Ce qu'il faut retenir

  • Les tensions entre Dassault Aviation et Airbus compromettent le projet SCAF.
  • Dassault et Airbus se renvoient mutuellement la responsabilité de l'échec du partenariat.
  • Les enjeux économiques et industriels soulèvent des questions sur la viabilité du projet commun.

Tensions et désaccords

Le partenariat initial entre Dassault Aviation, Airbus et l'Espagne pour concevoir l'avion de combat SCAF se retrouve aujourd'hui fragilisé. Les deux entreprises, acteurs majeurs dans le domaine des avions de chasse avec le Rafale pour Dassault et l'Eurofighter pour Airbus, se confrontent à des divergences stratégiques.

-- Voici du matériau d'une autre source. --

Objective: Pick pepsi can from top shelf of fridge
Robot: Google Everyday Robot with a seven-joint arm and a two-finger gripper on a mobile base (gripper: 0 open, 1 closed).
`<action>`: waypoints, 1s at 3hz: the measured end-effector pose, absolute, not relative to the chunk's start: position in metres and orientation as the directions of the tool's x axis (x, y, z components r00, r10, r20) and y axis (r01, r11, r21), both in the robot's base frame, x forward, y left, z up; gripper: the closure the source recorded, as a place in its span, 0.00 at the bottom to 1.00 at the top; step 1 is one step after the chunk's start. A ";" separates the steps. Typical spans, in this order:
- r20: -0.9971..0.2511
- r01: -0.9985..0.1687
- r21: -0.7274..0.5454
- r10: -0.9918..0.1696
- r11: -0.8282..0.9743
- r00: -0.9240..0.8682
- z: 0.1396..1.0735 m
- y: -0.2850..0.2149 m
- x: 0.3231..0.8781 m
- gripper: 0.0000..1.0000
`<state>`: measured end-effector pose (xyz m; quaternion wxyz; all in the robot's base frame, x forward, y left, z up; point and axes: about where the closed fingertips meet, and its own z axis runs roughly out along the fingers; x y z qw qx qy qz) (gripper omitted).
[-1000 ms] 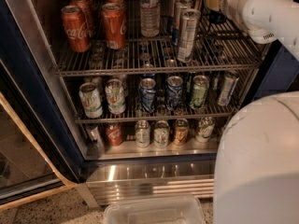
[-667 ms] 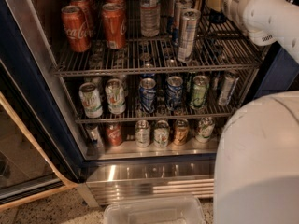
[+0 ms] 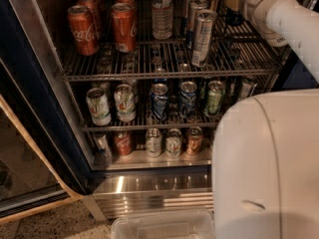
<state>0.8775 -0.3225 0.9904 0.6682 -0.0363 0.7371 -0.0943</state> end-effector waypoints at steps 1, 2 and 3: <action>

Des critiques et des revendications

Les tensions ont atteint leur paroxysme avec des déclarations publiques incisives. Eric Trappier, PDG de Dassault Aviation, a souligné le refus d'Airbus de poursuivre la collaboration. En réponse, Michael Schoellhorn, directeur général de la branche défense et spatial d'Airbus, a mis en avant les désaccords sur la direction du projet et les compétences nécessaires.

Et maintenant ?

La suite des événements reste incertaine quant à l'avenir du projet SCAF. Les décisions à venir quant à la collaboration entre Dassault Aviation et Airbus détermineront le sort de cet avion de combat franco-allemand.

La question du leadership et des intérêts économiques prédominants soulève des interrogations sur la viabilité du projet commun. La résolution de ces tensions et désaccords s'avère cruciale pour le devenir de l'avion de combat de nouvelle génération, au cœur des enjeux industriels et stratégiques franco-allemands.